Sunday, February 16, 2014

Journal takes a superficial glance at APS' audit woes

The Journal is up this morning, link, with the story KRQE broke last Thursday about problems with APS audits.

KOB will come last or not at all, and the mainstream coverage of APS' inability to get it right when it comes to audits will end.

There has not been, nor will there likely be, anything but the most superficial investigation of the problems in the leadership of the APS.

This isn't about just financial audits; in this context audit means any investigation or evaluation of administrative or executive standards and accountability.

APS does audits like they do roofs.  A hundred years later and they still can't get them right.

I once asked APS Executive Director of Communications Monica Armenta if she (or anyone else in her department) could point to an audit without "findings".

I asked if there had ever been an audit of administrative or executive standards and accountability, that had no findings at all.  Did they ever once in more than a hundred years, get it right?

I indicated that I would settle for just the latest one.

She chose to not answer.  I assume that means no.

APS once had an audit finding (CoGCS audit, 2007) that; ... the leadership of the APS routinely ignores audit findings.

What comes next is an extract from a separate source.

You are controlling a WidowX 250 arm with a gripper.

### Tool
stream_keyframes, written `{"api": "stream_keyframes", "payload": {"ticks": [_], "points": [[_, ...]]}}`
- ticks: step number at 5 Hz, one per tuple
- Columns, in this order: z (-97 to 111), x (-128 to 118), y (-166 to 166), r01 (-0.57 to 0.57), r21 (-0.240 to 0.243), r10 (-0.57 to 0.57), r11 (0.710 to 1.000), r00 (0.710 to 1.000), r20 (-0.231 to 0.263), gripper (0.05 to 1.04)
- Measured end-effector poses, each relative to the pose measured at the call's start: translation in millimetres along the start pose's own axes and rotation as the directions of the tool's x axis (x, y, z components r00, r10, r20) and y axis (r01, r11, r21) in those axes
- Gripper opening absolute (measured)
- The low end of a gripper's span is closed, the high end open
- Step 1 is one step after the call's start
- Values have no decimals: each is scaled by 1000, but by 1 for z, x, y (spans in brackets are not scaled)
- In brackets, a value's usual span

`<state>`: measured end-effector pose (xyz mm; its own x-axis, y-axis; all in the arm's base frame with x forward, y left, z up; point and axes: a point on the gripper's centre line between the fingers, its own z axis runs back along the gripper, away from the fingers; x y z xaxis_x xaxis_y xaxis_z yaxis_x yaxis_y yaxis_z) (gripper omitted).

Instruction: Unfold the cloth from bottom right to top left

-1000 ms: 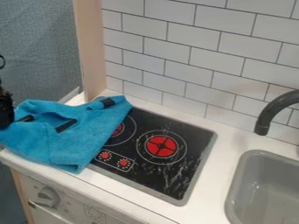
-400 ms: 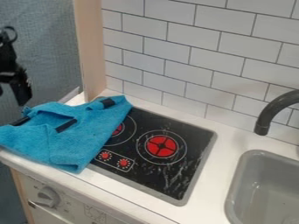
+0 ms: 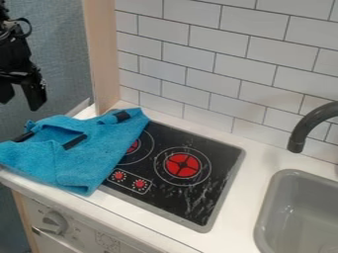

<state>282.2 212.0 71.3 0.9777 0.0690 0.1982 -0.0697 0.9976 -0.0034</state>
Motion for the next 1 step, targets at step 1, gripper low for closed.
{"api": "stream_keyframes", "payload": {"ticks": [1], "points": [[0,0,0,1,-1,-1,1000,1000,1,999]]}}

Is it reasonable to expect that after a hundred years of trying, the leadership of the APS has established standards of conduct and competence that are high enough to protect the public interests in the public schools?

Is it reasonable to expect that after more than a hundred years of trying, they should provide due process for complaints against senior administrators and school board members who have not met those standards?

What would an independent standards and accountability audit of the entire leadership of the APS reveal?  Would auditors find high standards and honest accountability?  If they did, wouldn't that be newsworthy?

Would auditors find inadequate standards and inadequate accountability?  If they did, wouldn't that be newsworthy?

The only reason to not have an independent audit is to protect the interests of the incompetent and the corrupt.

APS Supt Winston Brooks' cannot stand an honest audit of APS administrative standards and accountability.









School Board President and enforcer Marty Esquivel cannot stand an honest audit of APS executive standards and accountability.

By their own admission, school board members are absolutely unaccountable to their own code of ethics; much less as role models of accountability to the same standards they establish and enforce upon students.

Fortunately for Brooks and Esquivel, there is Journal Managing Editor Kent Walz.

As a manifestation of where his loyalties lie, Kent Walz and Marty Esquivel once bamboozled the NM FOG into giving Winston Brooks a hero of transparency award, while at the time and still, Brooks is hiding public records in violation of the not only the law, but an opinion expressed by the FOG itself.

Brooks is hiding the findings of several investigations of allegations of felony criminal misconduct involving APS senior administrators.  Some hero.

Walz is willing ignore the ethics and accountability scandal in the leadership of the APS on behalf of the leadership of the APS.

He, and the news directors at KRQE, KOAT, and KOB TV.

Walz and the rest could investigate and report upon credible allegations and evidence of an ongoing cover up of felony criminal misconduct.

All any one of them has to do is file a request for public records from the several investigations into incompetence and corruption in the leadership of the APS Police force, link.  They could ask to see the findings of the APS Police force self-investigation of their own felony misconduct.

They won't ask.  If they have asked, they are yet to report that they were told no, you can't have them; not even redacted ones.

I believe KRQE did ask for those records and has dropped the request based on the counsel of their lawyer Marty Esquivel.

Someday, one of the establishment's media will tell stakeholders the truth about what happened in the leadership of APS publicly funded private police force.  They will tell the truth about how it was covered up until statutes of limitation expired on felony criminal misconduct.

One of them will be the first to tell truth,
every other one of them will be among the last.

One of them will be the very last to tell the people the truth about the lack of standards and accountability in the leadership of the APS.